- **EXERCISE**
The reply should match the listing below character for character, except that no image is carried over.

- **INFORMATION SUPPLIED**

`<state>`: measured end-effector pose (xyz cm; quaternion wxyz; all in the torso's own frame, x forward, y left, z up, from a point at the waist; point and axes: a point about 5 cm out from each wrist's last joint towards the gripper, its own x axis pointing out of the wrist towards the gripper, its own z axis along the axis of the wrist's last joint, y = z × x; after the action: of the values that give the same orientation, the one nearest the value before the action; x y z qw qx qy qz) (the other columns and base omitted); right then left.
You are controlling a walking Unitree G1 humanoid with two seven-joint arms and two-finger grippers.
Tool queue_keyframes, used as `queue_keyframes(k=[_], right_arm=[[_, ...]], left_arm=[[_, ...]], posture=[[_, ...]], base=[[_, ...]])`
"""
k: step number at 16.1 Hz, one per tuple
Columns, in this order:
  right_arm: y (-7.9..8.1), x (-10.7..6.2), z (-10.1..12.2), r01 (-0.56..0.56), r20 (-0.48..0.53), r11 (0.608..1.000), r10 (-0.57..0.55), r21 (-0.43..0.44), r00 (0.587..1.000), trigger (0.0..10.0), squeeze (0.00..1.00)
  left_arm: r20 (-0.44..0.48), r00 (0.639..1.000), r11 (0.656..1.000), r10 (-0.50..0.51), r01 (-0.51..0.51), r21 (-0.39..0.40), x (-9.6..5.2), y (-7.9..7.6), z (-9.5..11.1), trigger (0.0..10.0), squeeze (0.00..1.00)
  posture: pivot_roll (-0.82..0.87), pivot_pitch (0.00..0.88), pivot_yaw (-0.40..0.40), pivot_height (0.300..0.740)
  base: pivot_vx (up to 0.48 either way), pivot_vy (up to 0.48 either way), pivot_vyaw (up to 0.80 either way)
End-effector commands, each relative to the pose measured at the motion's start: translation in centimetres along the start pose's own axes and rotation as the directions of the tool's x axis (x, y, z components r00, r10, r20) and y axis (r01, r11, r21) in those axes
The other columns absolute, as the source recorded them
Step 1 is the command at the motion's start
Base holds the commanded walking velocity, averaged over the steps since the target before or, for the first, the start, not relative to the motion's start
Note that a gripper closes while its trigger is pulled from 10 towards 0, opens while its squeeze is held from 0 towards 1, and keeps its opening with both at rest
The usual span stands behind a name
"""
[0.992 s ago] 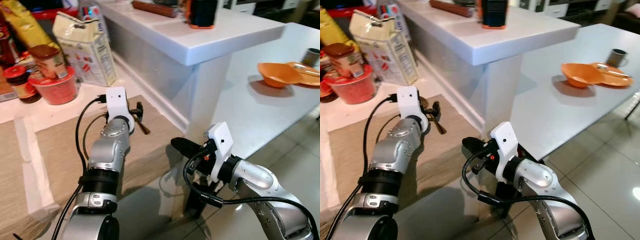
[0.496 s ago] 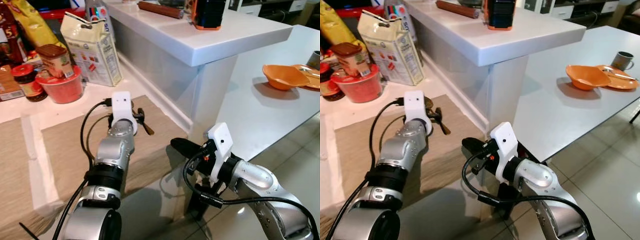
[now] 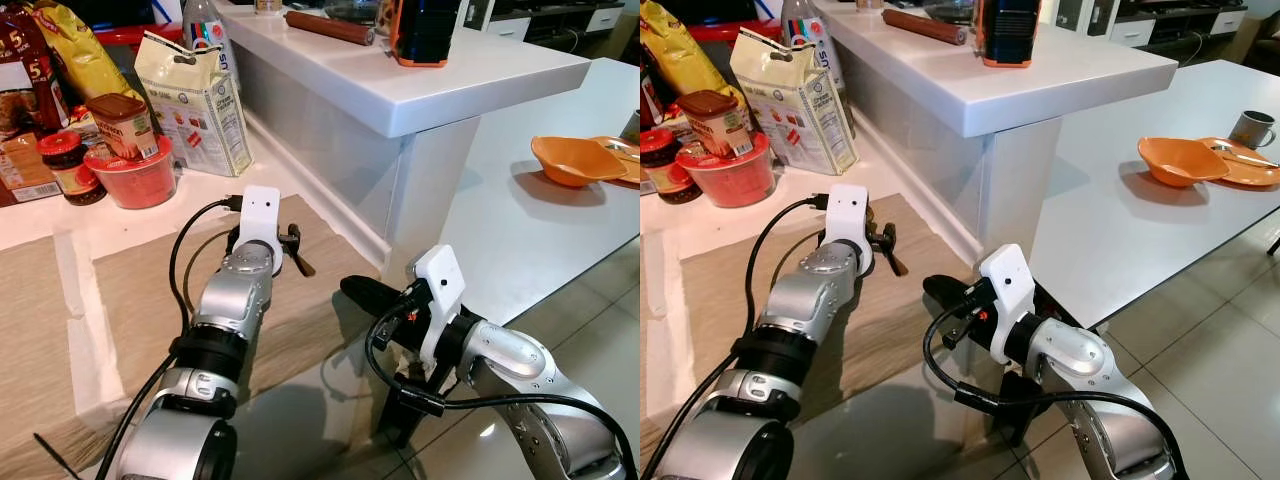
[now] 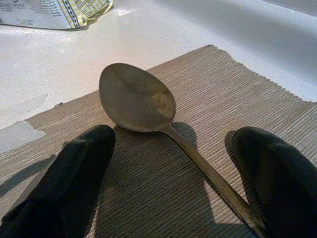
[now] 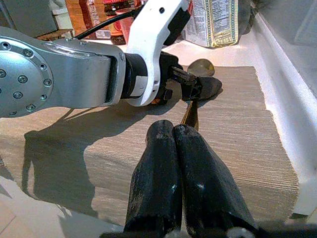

- **EXPECTED ANSWER**
`<state>`: measured end-effector pose (xyz cm; quaternion wxyz; all in the torso's own frame, x forward, y left, z up, from a point at the waist; point and axes: a point about 5 cm out from each wrist's last joint towards the gripper, its own x axis pointing out of the wrist towards the gripper, its own z axis along the axis of the wrist's last joint, y = z × x; after the action: of the values that give the same orientation, the one nearest the value before the action; x y z qw qx qy qz) (the other columns and base omitted); right then left.
You are controlling a walking Unitree G1 humanoid with two seven-joint arms and two-finger grippers.
Tool queue_keyframes, used as `queue_keyframes(k=[_], right_arm=[[_, ...]], left_arm=[[_, ...]], posture=[[_, ...]], base=[[_, ...]])`
"""
k: step number at 16.1 Hz, one per tuple
Columns, in this order:
  right_arm: y (-7.9..8.1), x (-10.7..6.2), z (-10.1..12.2), r01 (-0.56..0.56), r20 (-0.48..0.53), r11 (0.608..1.000), r10 (-0.57..0.55), r21 (-0.43..0.44), r00 (0.587..1.000), trigger (0.0..10.0), squeeze (0.00..1.00)
  left_arm: r20 (-0.44..0.48), r00 (0.639..1.000), r11 (0.656..1.000), r10 (-0.50..0.51), r01 (-0.51..0.51), r21 (-0.39..0.40), x (-9.6..5.2), y (-7.9..7.6), z (-9.5..11.1), trigger (0.0..10.0), squeeze (0.00..1.00)
  posture: pivot_roll (-0.82..0.87), pivot_pitch (0.00..0.88), pivot_yaw (-0.40..0.40), pivot_height (0.300..0.740)
  base: pivot_vx (up to 0.48 either way), pivot_vy (up to 0.48 either way), pivot_vyaw (up to 0.80 either way)
End-effector commands, each relative to the pose measured at the motion's start: translation in centimetres along the start pose's own axes and rotation as the directions of the tool's x axis (x, y, z components r00, r10, r20) and y axis (r01, r11, r21) in those axes
The other columns absolute, as the source recorded them
Step 1 is the command at the motion's start
Base holds the commanded walking velocity, averaged over the steps since the target before or, for the first, the start, not relative to the motion's start
Note that a gripper closes while its trigger is pulled from 10 towards 0, opens while its squeeze is held from 0 towards 1, and keeps its opening with both at rest
The usual span stands behind a name
"""
[0.992 s ago] 
[0.496 s ago] 
[now] 
[now] 
[now] 

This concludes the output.